Nebati’nin konuşmasının akabinde aktiflik basına kapalı bir biçimde devam etti.
BAKAN NEBATİ’DEN PAYLAŞIM
Bakan Nebati toplumsal medyadan yaptığı paylaşımda şu tabirleri kullandı:
Bundan 100 sene önce, nasıl ki milletimizin her bir ferdiyle topyekün bir İstiklal Çabası verdiysek, Sayın Cumhurbaşkanımızın açıkladığı Türkiye Yüzyılı vizyonu da esasen ülkemizin İstikbal Uğraşıdır.
Salgının, savaşın, besin ve güç krizlerinin, resesyon beklentilerinin, iklim krizi ve jeopolitik tansiyonların arkası gerisine yaşandığı, adeta bir krizler çağında dahi ekonomimiz, neredeyse tüm makro göstergelerde başka ülkelerden olumlu ayrışarak güçlenmeye devam etmiştir.

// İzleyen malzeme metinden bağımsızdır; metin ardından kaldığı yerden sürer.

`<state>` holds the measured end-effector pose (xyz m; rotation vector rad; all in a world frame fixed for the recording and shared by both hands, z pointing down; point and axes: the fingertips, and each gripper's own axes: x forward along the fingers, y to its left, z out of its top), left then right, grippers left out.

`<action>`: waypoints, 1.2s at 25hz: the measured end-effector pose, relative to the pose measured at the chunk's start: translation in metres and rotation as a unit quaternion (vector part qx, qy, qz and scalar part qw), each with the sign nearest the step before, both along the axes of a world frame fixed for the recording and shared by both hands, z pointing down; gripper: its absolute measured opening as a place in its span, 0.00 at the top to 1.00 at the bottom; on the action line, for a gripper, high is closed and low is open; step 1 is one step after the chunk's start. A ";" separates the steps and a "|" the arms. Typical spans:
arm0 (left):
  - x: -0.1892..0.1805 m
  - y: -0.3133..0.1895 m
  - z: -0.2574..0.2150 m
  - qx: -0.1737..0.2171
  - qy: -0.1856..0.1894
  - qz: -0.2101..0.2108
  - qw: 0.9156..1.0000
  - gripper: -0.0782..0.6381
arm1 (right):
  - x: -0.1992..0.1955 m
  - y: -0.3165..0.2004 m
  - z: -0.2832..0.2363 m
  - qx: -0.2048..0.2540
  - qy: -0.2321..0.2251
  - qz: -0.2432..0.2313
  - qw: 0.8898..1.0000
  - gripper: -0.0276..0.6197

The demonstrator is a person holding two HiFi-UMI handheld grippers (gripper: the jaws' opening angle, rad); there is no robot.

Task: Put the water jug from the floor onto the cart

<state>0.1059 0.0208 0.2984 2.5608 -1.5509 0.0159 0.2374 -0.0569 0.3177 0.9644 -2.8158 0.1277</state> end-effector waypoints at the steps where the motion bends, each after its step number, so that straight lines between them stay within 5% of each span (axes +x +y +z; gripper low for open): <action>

Biz, düşük faiz ortamında vatandaşımızın birikimleri yatırıma gitsin, ülkemizin refahı daha da artsın diyoruz; muhalefet faiz lobilerinin sözcüsü üzere davranıyor. İşte bizimle muhalefet ortasındaki asıl fark budur.
Türkiye İktisat Modeli, üretim odaklı ve kapsayıcı bir büyümeyle inşa etmeye devam ettiğimiz güçlü yarınlarımızın, yani Türkiye Yüzyılı’nın da teminatı niteliğindedir.
Yakın devirde 14 yeni KGF paketiyle 250 milyar liralık kredi fiyatını milletimizin kullanımına sunduk. Bu kredileri kullandırırken de teminat sorunu yüzünden krediye erişmekte zahmet çeken firmalarımıza öncelik veriyor, kimseyi asla geride bırakmıyoruz.
İstanbul Finans Merkezi’nin yakın bir vakitte, hem yerli hem de yabancı yatırımcıların ilgisiyle bölgesel bir finans ve teknoloji üssüne dönüşeceğine birlikte şahitlik edeceğiz.